Ollie suggested a second round but Eve stood up and said that she was tired and that if we’d excuse her, she’d retire. And she gave Ollie a wifely caution about not having more than one more drink. He promised he wouldn’t and made a second round for himself and me.

He yawned when he put his down after the first sip. “Guess this will be the last one, Ed. I’m tired, too. And we’ll have plenty of time to talk tomorrow.”

I wasn’t tired, but if he was, that was all right by me. We finished our nightcaps fairly quickly.

“My room’s the one next to yours,” he told me as he took our glasses back to the bar. “No connecting door, but if you want anything, rap on the wall and I’ll hear you. I’m a light sleeper.”

“So am I,” I told him. “So make it vice versa on the rapping. I’m the one that’s supposed to be protecting you, not the other way around.”

“And Eve’s room is the one on the other side of mine. No connecting door there, either. Not that I’d use it, at this stage, even if it stood wide open with a red carpet running through it.”

“She’s still a beautiful woman,” I said, just to see how he’d answer it.

“Yes. But I guess I’m by nature monogamous. And this may sound corny and be corny, but I consider Dorothy and me married in the sight of God. She’s all I’ll ever want, she and the boy. Well, come on, and we’ll turn in.”

I turned in, but I didn’t go right to sleep. I lay awake thinking, sorting out my preliminary impressions. Eve Bookman — yes, I believed Ollie’s story about their marriage and didn’t even think it was exaggerated. Most people would think her sexy as hell to look at her, but I’ve got a sort of radar when it comes to sexiness. It hadn’t registered with a single blip on the screen. And Koslovsky is a much better than average judge of people and what had he said about her? Oh, yes, he’d called her a cold potato.

Some women just naturally hate sex and men — and some of those very women become things like strip teasers because it gives them pleasure to arouse and frustrate men. If one of them breaks down and has an affair with a man, it’s because the man has money, as Ollie had, and she thinks she can hook him for a husband, as Eve did Ollie. And once she’s got him safely hog-tied, he’s on his own and she can be her sweet, frigid self again. True, she’s given up the privilege of frustrating men in audience-size groups, but she can torture the hell out of one man, as long as he keeps wanting her, and achieve respectability and even social position while she’s doing it.

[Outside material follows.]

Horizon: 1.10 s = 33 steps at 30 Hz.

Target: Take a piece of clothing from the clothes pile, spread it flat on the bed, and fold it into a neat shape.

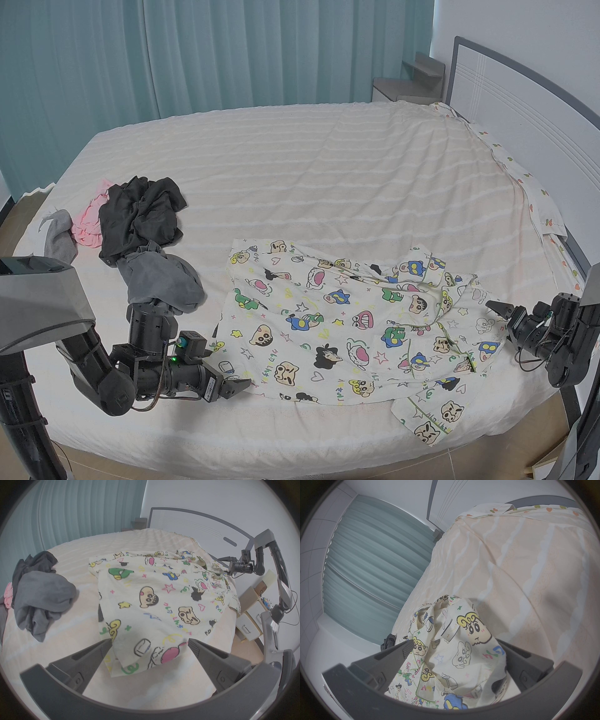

Oh, she’d been very pleasant to me, very hospitable, and no doubt was pleasant to all of Ollie’s friends. And most of them, the ones without radar, probably thought she was a ball of fire in bed and that Ollie was a very lucky guy.

But murder — I was going to take some more convincing on that. It could be Ollie’s imagination entirely. The only physical fact he’d come up with to indicate even the possibility of it was the business of the missing will. And she could have taken and destroyed that but still have no intention of killing him before he could make another like it; she could simply be hoping he’d never discover that it was missing.

But I could be wrong, very wrong. I’d met Eve less than three hours ago and Ollie had lived with her eight years. Maybe there was more than met the eye. Well, I’d keep my eyes open and give Ollie a run for his five hundred bucks by not assuming that he was making a murder out of a molehill I went to sleep and Ollie didn’t tap on my wall.